Sunday, August 14, 2011

Chest pain severity not a heart attack indicator

NEW YORK (Reuters Health) - A high degree of pain does not make it any more likely that someone coming into the emergency room with chest pains is having a heart attack, researchers found in a study of more than 3,000 patients.

The most severe chest pain was not a good predictor of which patients were actually having a myocardial infarction, or heart attack, nor of which patients were most prone to having one within the next month.

Conversely, "If chest pain isn't severe, that doesn't mean it's not a heart attack," said Dr. Anna Marie Chang, an author of the study and an emergency physician at the Hospital of the University of Pennsylvania.

Using a scale of zero to 10, with zero representing no pain and 10 being the worst imaginable, researchers gauged the pain levels of about 3,300 patients who arrived at the UPenn hospital emergency department complaining of chest pain. They then followed the patients for 30 days to see who had further heart-related events.

Patients with the most severe chest pain were no more likely to be having a heart attack, or to have one within the next month, than patients with lesser pain. Pain that lasted more than an hour was also not a useful sign of a heart attack versus other conditions.

Chest pain of any severity should be cause for concern, experts caution. Pain is a red flag for other serious health problems, too, such as stomach ulcers or a tear in the aorta, the heart's main artery, like the one that killed actor John Ritter in 2003.

"The cause of chest pain may or may not be a heart attack, but it could definitely be something serious," said Dr.
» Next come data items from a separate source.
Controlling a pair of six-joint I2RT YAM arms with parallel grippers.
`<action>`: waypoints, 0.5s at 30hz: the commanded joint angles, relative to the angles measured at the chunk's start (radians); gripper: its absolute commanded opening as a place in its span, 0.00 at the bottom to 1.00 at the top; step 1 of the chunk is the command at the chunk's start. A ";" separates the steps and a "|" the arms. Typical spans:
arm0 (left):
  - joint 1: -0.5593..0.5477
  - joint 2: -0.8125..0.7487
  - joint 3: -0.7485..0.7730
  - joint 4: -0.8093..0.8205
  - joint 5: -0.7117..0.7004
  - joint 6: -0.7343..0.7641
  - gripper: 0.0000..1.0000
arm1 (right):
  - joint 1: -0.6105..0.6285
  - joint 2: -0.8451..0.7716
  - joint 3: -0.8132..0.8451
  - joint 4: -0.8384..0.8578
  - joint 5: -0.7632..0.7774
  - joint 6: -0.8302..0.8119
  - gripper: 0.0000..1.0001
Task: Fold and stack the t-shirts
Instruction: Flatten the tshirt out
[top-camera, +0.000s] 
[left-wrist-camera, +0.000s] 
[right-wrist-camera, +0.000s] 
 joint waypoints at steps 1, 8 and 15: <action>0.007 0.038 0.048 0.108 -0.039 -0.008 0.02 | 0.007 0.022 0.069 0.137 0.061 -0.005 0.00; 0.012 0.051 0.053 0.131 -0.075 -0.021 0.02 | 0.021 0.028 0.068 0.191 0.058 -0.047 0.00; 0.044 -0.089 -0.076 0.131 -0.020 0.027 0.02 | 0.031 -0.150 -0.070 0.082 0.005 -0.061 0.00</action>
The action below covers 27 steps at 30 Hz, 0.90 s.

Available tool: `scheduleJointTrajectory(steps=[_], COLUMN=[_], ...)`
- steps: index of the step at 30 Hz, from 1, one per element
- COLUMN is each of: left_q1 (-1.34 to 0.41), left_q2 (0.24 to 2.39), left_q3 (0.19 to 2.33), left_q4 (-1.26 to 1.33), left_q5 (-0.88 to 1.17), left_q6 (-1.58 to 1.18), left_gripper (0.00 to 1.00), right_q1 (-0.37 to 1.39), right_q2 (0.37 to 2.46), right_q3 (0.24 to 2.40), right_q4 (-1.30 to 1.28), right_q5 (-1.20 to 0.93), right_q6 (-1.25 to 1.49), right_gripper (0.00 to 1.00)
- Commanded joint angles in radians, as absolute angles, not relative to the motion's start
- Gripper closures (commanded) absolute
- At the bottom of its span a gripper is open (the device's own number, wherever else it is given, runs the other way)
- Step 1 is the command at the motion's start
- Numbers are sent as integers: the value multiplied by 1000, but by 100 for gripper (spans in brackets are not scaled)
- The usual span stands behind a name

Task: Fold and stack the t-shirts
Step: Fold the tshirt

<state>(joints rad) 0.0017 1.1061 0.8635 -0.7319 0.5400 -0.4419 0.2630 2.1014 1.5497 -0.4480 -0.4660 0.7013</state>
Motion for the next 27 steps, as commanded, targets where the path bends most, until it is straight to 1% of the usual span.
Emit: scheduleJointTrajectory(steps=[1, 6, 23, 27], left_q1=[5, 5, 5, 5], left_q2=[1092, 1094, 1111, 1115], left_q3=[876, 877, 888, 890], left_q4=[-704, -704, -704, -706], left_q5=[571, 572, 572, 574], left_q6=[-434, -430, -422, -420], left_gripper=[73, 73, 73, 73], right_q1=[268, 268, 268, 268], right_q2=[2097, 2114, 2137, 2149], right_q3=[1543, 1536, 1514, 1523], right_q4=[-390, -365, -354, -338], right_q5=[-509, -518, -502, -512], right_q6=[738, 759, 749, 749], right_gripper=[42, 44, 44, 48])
James Feldman, an emergency physician at Boston Medical Center who was not involved in the study.

Classic heart attack symptoms do include chest pain or pressure, but other hallmarks are shortness of breath, nausea, vomiting and faintness.

Moreover, the pain of a heart attack doesn't always settle in the chest area.

"Pain may occur in the chest, arm, jaw, back or abdomen and may be described differently by different people," said Dr. Rajiv Gulati, a cardiologist at the Mayo Clinic in Rochester, Minnesota, who was not involved in the study.

Although in the study pain severity wasn't a good indicator of who was having a heart attack at the hospital, having arrived at the emergency department in an ambulance was.

That may be because people tend to dismiss chest pain until they are having symptoms they deem serious enough to warrant calling emergency services, Feldman explained.

"If you are only waiting for crushing chest pain, you may wait to delay care, and that would be a problem," he said. "Any chest pain is a serious complaint and means you need to seek medical care right away."

"Unexplained chest discomfort should be taken seriously, regardless of the intensity of pain," Gulati agreed. "Early evaluation can save lives."

The current findings, published in the Annals of Emergency Medicine, could also help save doctors money by helping them judge who is and is not having a heart attack.

Failures to diagnose acute myocardial infarction account for 20 percent of malpractice claims paid out, the authors note, and some two to five percent of patients who are having heart attacks are inappropriately discharged from emergency departments.